TASK GOAL
Would you please write out the records below exactly as they appear?

SUPPLIED ENTRIES
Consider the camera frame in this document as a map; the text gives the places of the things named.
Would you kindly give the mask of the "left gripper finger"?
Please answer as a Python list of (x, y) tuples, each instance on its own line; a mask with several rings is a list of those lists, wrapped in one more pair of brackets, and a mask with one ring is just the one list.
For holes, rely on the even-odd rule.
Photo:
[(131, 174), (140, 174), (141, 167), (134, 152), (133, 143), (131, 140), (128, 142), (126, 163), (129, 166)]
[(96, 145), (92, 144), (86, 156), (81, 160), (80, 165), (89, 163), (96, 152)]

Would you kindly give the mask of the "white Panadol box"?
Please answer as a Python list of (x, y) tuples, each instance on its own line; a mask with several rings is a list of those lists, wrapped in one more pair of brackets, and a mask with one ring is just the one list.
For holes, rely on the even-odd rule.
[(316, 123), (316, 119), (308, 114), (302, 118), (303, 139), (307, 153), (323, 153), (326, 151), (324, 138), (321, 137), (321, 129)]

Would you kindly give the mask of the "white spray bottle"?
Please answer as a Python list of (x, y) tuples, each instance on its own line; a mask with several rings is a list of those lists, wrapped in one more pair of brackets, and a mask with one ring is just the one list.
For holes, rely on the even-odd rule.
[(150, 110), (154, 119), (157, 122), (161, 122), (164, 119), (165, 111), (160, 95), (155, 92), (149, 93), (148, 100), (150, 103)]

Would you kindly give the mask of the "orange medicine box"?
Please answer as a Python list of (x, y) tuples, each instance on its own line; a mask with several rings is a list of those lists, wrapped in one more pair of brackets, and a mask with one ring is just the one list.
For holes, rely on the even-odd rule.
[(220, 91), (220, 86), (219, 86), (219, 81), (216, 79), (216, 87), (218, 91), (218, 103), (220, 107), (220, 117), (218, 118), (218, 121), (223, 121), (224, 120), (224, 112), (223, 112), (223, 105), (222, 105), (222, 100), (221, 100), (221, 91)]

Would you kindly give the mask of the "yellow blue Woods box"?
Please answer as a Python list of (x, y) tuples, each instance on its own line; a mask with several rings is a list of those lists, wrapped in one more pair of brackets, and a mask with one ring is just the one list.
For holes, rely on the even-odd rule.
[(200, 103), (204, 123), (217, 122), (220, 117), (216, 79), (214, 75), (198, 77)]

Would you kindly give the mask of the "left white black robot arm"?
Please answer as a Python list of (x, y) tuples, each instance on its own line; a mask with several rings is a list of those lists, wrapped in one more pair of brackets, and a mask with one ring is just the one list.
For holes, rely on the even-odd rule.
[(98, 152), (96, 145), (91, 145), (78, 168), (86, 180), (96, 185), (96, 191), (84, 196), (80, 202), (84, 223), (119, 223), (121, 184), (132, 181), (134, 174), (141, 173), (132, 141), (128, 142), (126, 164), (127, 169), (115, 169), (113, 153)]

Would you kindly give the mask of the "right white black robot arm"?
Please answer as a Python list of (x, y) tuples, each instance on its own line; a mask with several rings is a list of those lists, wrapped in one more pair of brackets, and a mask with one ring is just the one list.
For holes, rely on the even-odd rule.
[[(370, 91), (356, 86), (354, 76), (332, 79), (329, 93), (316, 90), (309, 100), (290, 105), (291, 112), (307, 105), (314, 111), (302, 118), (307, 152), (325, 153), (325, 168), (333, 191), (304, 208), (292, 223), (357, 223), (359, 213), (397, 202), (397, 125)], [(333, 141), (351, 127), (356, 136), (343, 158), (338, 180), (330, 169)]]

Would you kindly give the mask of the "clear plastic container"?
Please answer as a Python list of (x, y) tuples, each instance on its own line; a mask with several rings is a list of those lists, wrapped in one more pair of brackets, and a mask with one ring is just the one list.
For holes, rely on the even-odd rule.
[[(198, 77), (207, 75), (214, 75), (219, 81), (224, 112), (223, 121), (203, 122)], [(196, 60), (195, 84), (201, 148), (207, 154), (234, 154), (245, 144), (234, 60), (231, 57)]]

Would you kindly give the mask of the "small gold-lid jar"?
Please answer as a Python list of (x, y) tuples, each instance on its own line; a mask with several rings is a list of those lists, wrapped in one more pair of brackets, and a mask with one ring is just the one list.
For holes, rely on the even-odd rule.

RESPONSE BELOW
Consider the camera frame in this document as a map; the text gives the places of the things named.
Would you kindly give the mask of the "left gripper finger"?
Please answer as a Python list of (x, y) tuples, each instance on its own line; a mask with several rings is a list of those lists, wrapped in one more pair of brackets, and a mask with one ring is just the one list.
For holes, rely on the even-odd rule.
Photo:
[(131, 174), (140, 174), (141, 167), (134, 152), (133, 143), (131, 140), (128, 142), (126, 163), (129, 166)]
[(96, 145), (92, 144), (86, 156), (81, 160), (80, 165), (89, 163), (96, 152)]

Would you kindly give the mask of the "white Panadol box"?
Please answer as a Python list of (x, y) tuples, each instance on its own line; a mask with several rings is a list of those lists, wrapped in one more pair of brackets, and a mask with one ring is just the one list.
For holes, rely on the even-odd rule.
[(316, 123), (316, 119), (308, 114), (302, 118), (303, 139), (307, 153), (323, 153), (326, 151), (324, 138), (321, 137), (321, 129)]

Would you kindly give the mask of the "white spray bottle"?
Please answer as a Python list of (x, y) tuples, each instance on its own line; a mask with several rings is a list of those lists, wrapped in one more pair of brackets, and a mask with one ring is just the one list.
For holes, rely on the even-odd rule.
[(150, 110), (154, 119), (157, 122), (161, 122), (164, 119), (165, 111), (160, 95), (155, 92), (149, 93), (148, 100), (150, 103)]

Would you kindly give the mask of the "orange medicine box"?
Please answer as a Python list of (x, y) tuples, each instance on its own line; a mask with several rings is a list of those lists, wrapped in one more pair of brackets, and a mask with one ring is just the one list.
For holes, rely on the even-odd rule.
[(220, 91), (220, 86), (219, 86), (219, 81), (216, 79), (216, 87), (218, 91), (218, 103), (220, 107), (220, 117), (218, 118), (218, 121), (223, 121), (224, 120), (224, 112), (223, 112), (223, 105), (222, 105), (222, 100), (221, 100), (221, 91)]

Would you kindly give the mask of the "yellow blue Woods box"?
Please answer as a Python list of (x, y) tuples, each instance on its own line; a mask with several rings is a list of those lists, wrapped in one more pair of brackets, and a mask with one ring is just the one list.
For holes, rely on the even-odd rule.
[(200, 103), (204, 123), (217, 122), (220, 117), (216, 79), (214, 75), (198, 77)]

Would you kindly give the mask of the "left white black robot arm"?
Please answer as a Python list of (x, y) tuples, each instance on its own line; a mask with several rings is a list of those lists, wrapped in one more pair of brackets, and a mask with one ring is just the one list.
For holes, rely on the even-odd rule.
[(98, 152), (96, 145), (91, 145), (78, 168), (86, 180), (96, 185), (96, 191), (84, 196), (80, 202), (84, 223), (119, 223), (121, 184), (132, 181), (134, 174), (141, 173), (132, 141), (128, 142), (126, 164), (127, 169), (115, 169), (113, 153)]

Would you kindly give the mask of the "right white black robot arm"?
Please answer as a Python list of (x, y) tuples, each instance on its own line; a mask with several rings is a list of those lists, wrapped in one more pair of brackets, and a mask with one ring is just the one list.
For holes, rely on the even-odd rule.
[[(370, 91), (356, 86), (354, 76), (332, 79), (329, 93), (316, 90), (309, 100), (290, 105), (291, 112), (307, 105), (314, 111), (302, 118), (307, 152), (325, 153), (325, 168), (333, 191), (304, 208), (292, 223), (357, 223), (359, 213), (397, 202), (397, 125)], [(333, 141), (351, 127), (356, 136), (343, 158), (338, 180), (330, 169)]]

Would you kindly give the mask of the "clear plastic container"?
Please answer as a Python list of (x, y) tuples, each instance on its own line; a mask with several rings is a list of those lists, wrapped in one more pair of brackets, and a mask with one ring is just the one list.
For holes, rely on the even-odd rule.
[[(198, 77), (207, 75), (214, 75), (219, 81), (224, 112), (223, 121), (203, 122)], [(196, 60), (195, 84), (201, 148), (207, 154), (234, 154), (245, 144), (234, 60), (231, 57)]]

Would you kindly give the mask of the "small gold-lid jar"?
Please answer as a Python list of (x, y) tuples, each instance on its own line; a mask with several rings is a list of those lists, wrapped in one more pair of brackets, and a mask with one ring is just the one list.
For holes, rely on the even-odd rule.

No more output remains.